TO DO -
Reproduce exactly the lines below, from the first through the one containing "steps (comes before", and nothing more.

INFORMATION PROVIDED -
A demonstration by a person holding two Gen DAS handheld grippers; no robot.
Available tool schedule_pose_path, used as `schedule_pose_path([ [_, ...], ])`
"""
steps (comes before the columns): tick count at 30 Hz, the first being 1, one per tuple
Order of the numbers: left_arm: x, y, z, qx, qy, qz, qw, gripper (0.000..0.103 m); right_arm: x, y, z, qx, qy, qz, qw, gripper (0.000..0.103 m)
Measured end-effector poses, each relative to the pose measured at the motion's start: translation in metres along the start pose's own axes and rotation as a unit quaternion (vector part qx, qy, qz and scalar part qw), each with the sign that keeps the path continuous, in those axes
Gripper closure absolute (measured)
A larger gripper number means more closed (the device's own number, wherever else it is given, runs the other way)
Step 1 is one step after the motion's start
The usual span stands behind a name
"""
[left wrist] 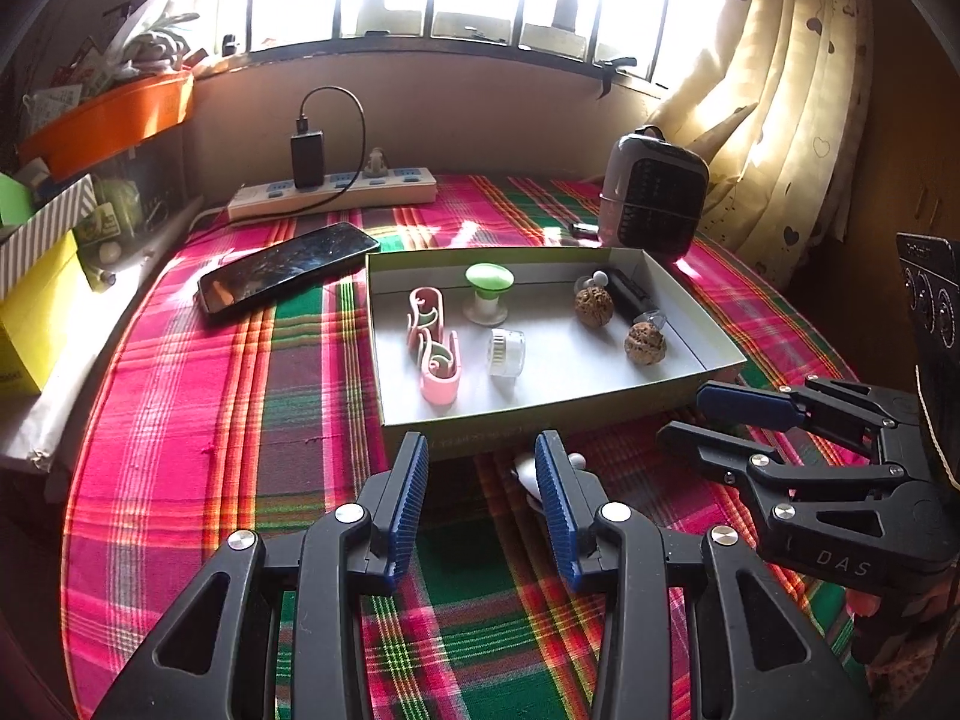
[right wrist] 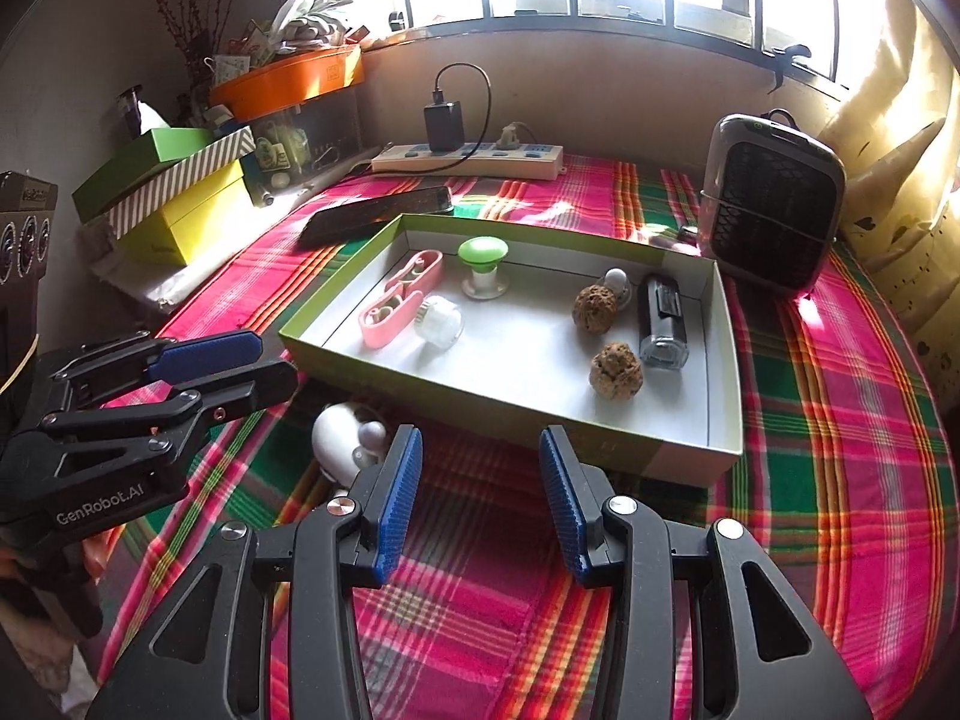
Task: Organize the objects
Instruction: 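Withdraw both open tools from the box toward the remaining loose objects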
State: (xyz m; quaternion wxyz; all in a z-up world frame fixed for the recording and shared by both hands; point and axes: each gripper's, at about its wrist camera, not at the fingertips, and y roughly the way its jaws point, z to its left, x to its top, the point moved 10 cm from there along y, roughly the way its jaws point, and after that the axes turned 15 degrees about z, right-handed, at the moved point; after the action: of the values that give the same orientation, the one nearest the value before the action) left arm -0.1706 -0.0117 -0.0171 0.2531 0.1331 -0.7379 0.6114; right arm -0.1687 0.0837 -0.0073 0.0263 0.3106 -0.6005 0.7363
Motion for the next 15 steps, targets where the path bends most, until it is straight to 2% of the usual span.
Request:
schedule_pose_path([
  [15,-0.021,0.005,0.015,-0.006,-0.024,0.014,0.9996,0.067,-0.018,0.016,0.033,0.035,-0.022,0.027,0.999,0.061],
])
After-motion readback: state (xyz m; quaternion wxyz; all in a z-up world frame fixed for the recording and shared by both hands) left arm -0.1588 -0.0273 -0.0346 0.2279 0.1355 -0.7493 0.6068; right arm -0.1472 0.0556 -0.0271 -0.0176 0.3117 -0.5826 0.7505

RESULT OF THIS TASK -
A demonstration by a person holding two Gen DAS handheld grippers; no robot.
Available tool schedule_pose_path, used as `schedule_pose_path([ [_, ...], ])`
"""
steps (comes before the columns): tick count at 30 Hz, the first being 1, one per tuple

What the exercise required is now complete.